Tuesday 13 October 2015

Aussie Tobacco Control Worse Than North Korea

Swivel-eyed anti-tobacco extremist Simple Simon has been dismissing the notion that eye-watering sin taxes might have societal negative consequences.

The debate is occurring because Australia last month slapped a third 12.5% tax increase (applied every three months) on tobacco, pushing the cost of a pack of 30 to AU$32, around £16.

It's quite clear that at that level of cost, it is the less well off who will be most likely to be priced out of smoking. Unless, that is, they make savings elsewhere on their household budgets. It's a problem Simple Simon doesn't care much about.

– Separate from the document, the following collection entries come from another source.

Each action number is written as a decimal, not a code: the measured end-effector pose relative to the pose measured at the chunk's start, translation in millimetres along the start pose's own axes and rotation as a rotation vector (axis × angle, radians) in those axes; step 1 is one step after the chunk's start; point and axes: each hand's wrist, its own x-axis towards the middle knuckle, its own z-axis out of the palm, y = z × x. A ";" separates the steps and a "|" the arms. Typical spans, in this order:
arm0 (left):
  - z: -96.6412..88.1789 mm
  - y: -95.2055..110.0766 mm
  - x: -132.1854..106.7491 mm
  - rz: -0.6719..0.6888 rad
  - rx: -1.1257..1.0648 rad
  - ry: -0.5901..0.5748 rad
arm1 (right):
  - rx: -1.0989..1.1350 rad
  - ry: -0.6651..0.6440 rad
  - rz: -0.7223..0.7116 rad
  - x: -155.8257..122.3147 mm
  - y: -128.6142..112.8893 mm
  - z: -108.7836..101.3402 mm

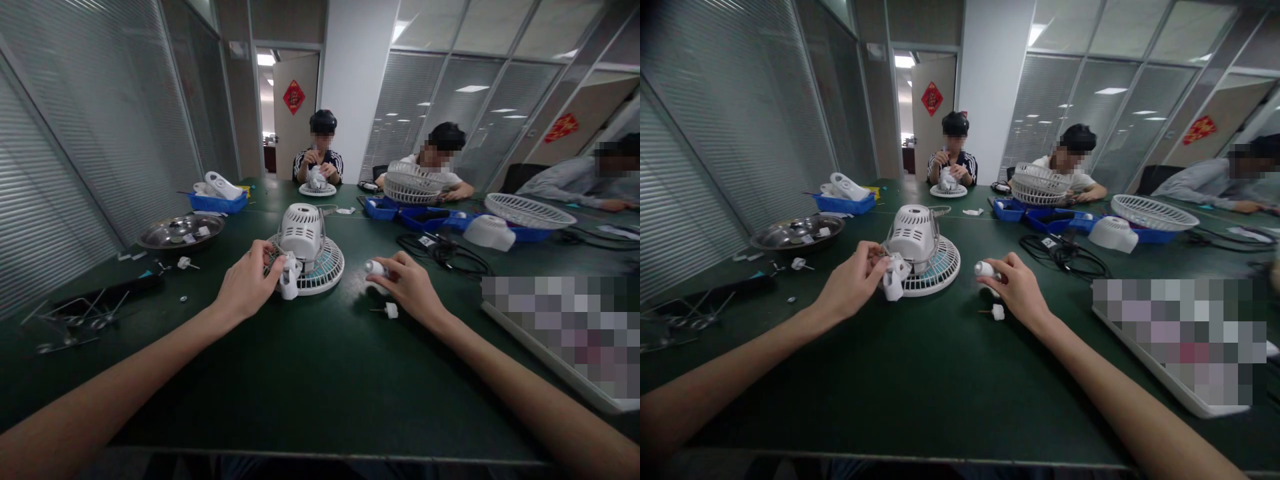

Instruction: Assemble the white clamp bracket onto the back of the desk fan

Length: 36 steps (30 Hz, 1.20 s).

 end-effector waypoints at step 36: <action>38.2 76.7 -46.6 0.768 -0.175 -0.030 | 0.359 -0.541 0.356 37.5 -15.9 -12.6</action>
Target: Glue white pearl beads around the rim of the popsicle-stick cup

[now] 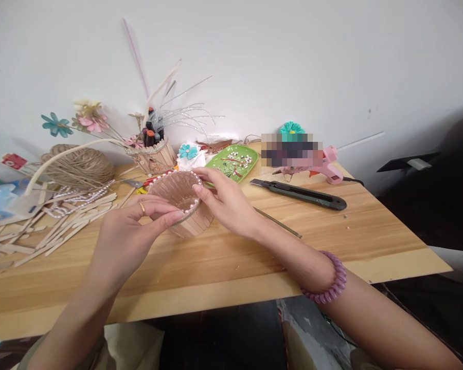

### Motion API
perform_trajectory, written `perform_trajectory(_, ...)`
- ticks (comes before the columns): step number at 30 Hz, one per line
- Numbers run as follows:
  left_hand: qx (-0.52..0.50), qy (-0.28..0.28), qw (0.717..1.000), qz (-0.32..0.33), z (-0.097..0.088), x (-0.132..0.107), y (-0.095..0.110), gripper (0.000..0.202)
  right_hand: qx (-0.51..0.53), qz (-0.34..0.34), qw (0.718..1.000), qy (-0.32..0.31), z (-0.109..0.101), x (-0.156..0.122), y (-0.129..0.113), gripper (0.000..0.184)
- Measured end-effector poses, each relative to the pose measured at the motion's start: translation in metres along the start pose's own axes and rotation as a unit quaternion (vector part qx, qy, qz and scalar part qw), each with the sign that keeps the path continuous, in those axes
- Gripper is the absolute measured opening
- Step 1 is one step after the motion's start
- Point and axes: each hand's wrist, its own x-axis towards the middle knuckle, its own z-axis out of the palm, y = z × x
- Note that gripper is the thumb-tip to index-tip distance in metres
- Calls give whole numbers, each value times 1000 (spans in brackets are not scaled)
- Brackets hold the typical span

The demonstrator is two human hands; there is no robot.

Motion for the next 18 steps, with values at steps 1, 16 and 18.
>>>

Alleviating financial pressure on the poor is apparently "a perverse way to be helpful" according to Chappers, because his - and his tobacco control chums' - only definition of "help" is to bully people into stopping doing things they personally disapprove of. If that means people are forced to stop smoking because they can't afford it - even if they love tobacco and would never choose to - it can only be a good thing for tobacco controllers like Mr Chapman.

John Stuart Mill had something to say about this 150 years ago in his treatise On Liberty:
“Every increase of cost is a prohibition, to those whose means do not come up to the augmented price.”
By this he means that every marginal increase in sin taxes ensures that someone, somewhere, is forced to quit because they can't afford it anymore, which is de facto prohibition. This is self-evident and entirely the point of Australia's huge tobacco tax hikes; they want smokers to be unable to afford to smoke and therefore be prohibited by price.

Chappers obviously doesn't accept that he and his profession are promoting more totalitarian policies than those of North Korea, so let's consider a scenario.

Imagine a smoker chooses not to quit fags and cuts back on food instead to such an extent that he and his family risk immediate health problems, even death. Would Chapman say "they had better do it, and decrease the surplus population"? Well of course not, he is a philanthropist, nothing could be further from his mind. Could it?

But that is effectively what Australia's tobacco control policy - guided by Mr Chapman and his equally hideous colleagues - is designed to do. It is a direct attack on individual choice. Of course, Chappers would argue that smokers do indeed have a choice, they can choose to quit, or die (Kim Jong-Un would be proud). However, since no-one would choose to die, the only option is to be forced to quit. He can play with words as much as he likes, but Australia's tobacco control policy is a system of enforced prohibition, with the poorest going first.

As Chapman himself says, even North Korea is not that evil, which makes him and his ilk worse. Hey, don't blame me for pointing this out, Simon said it himself!